Output the data below line for line, exactly, up to and including the line where "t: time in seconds" appears.
##############################
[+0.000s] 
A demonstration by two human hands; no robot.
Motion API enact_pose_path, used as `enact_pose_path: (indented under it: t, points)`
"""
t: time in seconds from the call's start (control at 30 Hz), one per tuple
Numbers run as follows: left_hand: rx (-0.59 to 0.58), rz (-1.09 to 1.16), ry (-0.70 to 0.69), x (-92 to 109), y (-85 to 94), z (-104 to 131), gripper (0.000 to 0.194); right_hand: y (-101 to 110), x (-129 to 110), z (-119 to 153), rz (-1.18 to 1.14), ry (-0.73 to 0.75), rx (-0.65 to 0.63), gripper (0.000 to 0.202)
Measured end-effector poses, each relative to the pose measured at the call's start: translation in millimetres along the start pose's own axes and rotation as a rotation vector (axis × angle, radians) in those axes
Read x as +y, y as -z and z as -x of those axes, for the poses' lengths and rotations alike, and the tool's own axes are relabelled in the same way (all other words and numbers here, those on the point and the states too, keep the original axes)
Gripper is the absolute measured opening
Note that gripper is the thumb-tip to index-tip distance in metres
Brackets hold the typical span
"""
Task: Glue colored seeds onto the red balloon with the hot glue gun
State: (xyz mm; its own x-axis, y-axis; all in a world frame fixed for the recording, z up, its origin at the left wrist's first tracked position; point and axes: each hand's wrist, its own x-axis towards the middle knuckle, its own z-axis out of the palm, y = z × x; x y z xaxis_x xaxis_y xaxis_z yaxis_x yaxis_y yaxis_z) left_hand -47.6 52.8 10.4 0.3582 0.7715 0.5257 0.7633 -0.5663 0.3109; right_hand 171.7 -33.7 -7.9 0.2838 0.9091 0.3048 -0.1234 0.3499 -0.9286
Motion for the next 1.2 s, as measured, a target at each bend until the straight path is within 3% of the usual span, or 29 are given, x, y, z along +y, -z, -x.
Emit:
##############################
• **ANSWER BOX**
[+0.000s] 
A demonstration by two human hands; no robot.
Motion API enact_pose_path, used as `enact_pose_path: (indented under it: t, points)`
"""
t: time in seconds from the call's start (control at 30 Hz), one per tuple

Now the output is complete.